Yes, the light. Or rather, the shadow. Can a space be defined thanks to the shadow? Scarpa's architecture is in fact made of cuts of light, of solids that impose narrow passages that illuminate a darkness, or determine a passage of water. But it is still the light that designs the exteriors, continually invited to play with the reflections they create in the bodies of water, or with the passage of time on their facades, capable of drawing the same design every time which, minutes later, will no longer be.

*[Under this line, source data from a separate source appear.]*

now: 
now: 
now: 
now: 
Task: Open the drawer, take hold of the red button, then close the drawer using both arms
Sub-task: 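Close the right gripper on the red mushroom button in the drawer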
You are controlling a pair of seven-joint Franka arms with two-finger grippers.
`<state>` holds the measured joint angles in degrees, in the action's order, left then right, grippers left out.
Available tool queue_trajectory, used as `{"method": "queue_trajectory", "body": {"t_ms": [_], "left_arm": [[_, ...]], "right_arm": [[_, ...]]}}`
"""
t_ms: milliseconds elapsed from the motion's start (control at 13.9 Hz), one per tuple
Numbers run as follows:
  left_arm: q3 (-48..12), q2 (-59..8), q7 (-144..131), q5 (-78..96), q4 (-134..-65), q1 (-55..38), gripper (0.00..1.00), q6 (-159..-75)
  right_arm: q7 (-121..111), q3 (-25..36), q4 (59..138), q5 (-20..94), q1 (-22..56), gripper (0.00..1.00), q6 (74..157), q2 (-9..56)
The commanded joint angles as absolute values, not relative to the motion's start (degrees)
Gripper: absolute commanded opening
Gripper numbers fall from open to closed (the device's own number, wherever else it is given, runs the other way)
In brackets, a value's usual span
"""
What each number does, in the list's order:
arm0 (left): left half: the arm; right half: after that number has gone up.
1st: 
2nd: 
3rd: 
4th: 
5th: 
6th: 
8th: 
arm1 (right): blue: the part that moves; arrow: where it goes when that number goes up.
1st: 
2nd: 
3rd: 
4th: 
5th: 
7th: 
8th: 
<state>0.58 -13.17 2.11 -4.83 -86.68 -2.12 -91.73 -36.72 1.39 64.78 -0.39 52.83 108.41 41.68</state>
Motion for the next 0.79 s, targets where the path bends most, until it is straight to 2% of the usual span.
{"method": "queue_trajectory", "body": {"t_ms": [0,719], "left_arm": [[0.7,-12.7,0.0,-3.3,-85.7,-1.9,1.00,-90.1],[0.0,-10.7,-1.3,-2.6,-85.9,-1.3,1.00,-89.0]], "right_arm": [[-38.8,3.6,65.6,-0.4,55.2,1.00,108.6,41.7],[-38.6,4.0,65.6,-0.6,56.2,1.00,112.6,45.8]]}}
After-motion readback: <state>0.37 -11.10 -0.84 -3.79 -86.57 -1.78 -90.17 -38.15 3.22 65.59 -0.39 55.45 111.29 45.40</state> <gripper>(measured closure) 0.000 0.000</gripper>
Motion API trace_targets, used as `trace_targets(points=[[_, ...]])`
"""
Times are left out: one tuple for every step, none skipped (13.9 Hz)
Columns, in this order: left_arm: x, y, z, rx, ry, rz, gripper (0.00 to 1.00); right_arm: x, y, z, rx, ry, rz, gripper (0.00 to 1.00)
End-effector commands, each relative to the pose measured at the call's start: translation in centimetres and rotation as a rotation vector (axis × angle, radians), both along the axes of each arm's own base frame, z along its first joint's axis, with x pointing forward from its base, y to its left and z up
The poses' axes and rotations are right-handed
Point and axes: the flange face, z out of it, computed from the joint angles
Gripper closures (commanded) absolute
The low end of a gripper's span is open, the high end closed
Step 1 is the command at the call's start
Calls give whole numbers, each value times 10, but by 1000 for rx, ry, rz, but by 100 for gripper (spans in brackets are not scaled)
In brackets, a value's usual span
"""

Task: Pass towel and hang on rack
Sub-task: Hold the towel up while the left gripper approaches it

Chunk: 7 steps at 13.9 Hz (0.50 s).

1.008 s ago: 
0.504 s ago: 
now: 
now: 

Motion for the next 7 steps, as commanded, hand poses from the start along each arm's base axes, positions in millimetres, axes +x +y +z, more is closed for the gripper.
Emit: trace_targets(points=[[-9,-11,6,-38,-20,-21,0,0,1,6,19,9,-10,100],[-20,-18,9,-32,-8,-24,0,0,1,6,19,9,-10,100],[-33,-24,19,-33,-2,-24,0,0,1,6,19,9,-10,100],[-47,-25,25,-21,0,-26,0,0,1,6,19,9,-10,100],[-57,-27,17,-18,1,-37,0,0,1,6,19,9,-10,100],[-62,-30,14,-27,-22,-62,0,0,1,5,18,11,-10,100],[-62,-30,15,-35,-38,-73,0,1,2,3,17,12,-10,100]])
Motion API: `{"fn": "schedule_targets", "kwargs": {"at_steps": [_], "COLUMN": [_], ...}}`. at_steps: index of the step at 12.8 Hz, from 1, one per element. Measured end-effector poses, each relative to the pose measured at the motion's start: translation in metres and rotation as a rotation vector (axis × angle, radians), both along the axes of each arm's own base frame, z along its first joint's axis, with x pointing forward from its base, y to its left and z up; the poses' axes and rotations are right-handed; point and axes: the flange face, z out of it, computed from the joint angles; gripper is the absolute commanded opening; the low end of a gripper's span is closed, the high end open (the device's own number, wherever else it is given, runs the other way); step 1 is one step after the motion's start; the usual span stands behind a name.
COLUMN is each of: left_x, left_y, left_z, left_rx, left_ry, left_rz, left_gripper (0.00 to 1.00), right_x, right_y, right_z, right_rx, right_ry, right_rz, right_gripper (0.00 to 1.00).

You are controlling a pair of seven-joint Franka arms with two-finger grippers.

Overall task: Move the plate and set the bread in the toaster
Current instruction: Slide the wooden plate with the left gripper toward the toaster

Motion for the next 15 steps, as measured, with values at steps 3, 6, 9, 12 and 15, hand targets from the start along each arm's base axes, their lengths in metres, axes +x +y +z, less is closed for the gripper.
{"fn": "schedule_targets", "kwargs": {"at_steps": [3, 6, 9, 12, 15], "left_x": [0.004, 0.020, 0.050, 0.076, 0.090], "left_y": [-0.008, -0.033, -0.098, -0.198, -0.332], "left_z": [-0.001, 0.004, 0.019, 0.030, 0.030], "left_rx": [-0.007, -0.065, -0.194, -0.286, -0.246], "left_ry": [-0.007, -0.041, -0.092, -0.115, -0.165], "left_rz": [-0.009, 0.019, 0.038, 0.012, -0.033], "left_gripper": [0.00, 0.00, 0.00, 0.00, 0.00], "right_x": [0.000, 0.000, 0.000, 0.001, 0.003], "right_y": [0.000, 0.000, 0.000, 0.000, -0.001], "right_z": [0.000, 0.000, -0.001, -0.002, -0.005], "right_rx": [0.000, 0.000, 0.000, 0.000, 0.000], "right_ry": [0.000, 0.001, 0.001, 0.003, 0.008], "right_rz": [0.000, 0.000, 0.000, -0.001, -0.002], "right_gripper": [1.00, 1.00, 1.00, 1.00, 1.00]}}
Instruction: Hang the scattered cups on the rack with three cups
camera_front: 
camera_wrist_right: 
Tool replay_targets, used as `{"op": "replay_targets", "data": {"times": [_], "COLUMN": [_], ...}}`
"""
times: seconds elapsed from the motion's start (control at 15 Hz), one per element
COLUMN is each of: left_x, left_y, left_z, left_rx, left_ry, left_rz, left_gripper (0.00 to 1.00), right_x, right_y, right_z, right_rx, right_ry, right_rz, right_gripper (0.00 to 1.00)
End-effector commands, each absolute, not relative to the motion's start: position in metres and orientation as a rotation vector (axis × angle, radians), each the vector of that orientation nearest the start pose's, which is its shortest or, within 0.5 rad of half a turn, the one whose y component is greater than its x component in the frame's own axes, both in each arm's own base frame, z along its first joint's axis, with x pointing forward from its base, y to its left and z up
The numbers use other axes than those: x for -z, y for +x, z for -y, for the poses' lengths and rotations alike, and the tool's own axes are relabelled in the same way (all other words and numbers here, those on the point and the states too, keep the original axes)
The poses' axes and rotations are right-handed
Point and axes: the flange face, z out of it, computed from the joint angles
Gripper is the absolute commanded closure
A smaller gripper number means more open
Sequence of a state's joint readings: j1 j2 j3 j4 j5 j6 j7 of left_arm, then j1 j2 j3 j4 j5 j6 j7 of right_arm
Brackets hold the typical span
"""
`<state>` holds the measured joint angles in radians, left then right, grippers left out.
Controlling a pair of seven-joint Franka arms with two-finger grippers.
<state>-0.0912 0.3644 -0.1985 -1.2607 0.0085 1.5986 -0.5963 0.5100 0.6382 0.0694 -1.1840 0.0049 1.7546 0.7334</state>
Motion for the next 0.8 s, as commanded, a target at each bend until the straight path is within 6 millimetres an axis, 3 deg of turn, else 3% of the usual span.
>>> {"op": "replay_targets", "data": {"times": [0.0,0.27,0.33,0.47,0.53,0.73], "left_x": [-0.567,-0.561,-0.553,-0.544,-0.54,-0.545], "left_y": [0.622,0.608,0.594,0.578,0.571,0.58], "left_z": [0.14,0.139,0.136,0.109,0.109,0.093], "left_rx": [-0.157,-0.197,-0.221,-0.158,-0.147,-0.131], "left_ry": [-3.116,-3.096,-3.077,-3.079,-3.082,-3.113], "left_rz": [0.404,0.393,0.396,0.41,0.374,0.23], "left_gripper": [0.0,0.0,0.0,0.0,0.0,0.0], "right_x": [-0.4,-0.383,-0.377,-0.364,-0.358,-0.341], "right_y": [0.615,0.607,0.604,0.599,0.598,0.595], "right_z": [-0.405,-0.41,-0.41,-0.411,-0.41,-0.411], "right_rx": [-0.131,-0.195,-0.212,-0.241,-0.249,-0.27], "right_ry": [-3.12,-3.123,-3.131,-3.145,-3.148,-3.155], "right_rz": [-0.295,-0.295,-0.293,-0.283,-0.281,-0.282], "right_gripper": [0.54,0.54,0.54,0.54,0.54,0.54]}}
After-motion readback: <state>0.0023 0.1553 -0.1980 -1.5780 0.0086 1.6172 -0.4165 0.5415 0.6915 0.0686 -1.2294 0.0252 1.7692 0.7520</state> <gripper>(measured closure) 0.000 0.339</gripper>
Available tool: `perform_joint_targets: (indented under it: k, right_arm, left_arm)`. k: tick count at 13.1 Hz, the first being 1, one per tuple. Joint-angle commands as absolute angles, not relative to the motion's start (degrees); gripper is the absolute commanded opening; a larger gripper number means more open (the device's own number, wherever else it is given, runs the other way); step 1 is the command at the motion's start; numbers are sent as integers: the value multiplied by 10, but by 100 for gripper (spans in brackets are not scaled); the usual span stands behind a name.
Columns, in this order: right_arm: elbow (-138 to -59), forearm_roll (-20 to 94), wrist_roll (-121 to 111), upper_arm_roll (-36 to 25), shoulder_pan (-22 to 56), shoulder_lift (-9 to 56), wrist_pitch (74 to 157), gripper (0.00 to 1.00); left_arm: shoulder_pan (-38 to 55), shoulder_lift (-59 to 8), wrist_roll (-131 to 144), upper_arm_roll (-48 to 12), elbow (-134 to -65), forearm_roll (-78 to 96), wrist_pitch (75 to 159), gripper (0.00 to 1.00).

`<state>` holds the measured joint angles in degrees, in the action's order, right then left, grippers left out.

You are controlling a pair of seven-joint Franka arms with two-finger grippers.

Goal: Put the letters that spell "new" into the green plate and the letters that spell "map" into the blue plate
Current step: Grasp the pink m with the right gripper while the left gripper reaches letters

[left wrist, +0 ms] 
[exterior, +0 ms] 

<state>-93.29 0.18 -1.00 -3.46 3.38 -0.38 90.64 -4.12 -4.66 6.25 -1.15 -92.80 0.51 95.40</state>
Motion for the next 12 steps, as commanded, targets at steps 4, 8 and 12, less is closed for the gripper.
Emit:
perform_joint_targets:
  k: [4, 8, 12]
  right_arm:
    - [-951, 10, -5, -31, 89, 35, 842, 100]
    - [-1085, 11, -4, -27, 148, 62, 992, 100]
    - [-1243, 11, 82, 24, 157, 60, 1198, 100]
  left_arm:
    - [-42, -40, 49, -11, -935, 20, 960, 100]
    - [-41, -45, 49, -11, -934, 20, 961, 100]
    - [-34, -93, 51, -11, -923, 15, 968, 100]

"There is a book much loved by Scarpa that we used as an attic and it is Libro d'ombra by Tanizali Jun'ichirō", explains Siberini. She then proceeds: «The Japanese word Kire indicates the cut. The cut between life and death, but in the aesthetic field has different applications, for example it is also used in Ikebana: the cut flower has another meaning than the one it had a moment before being cut. The same happens with light: a cut of light characterizes a shadowy space differently, as can be seen clearly in Japanese architecture".
And Scarpa? «We wanted to film all this, for example we did it in the Canova plaster cast gallery», replies Croci, where the sun on the moving water is reflected behind Canova's sculptures, as if to demonstrate Scarpa's architectural use of light. Who is precisely the architect of light".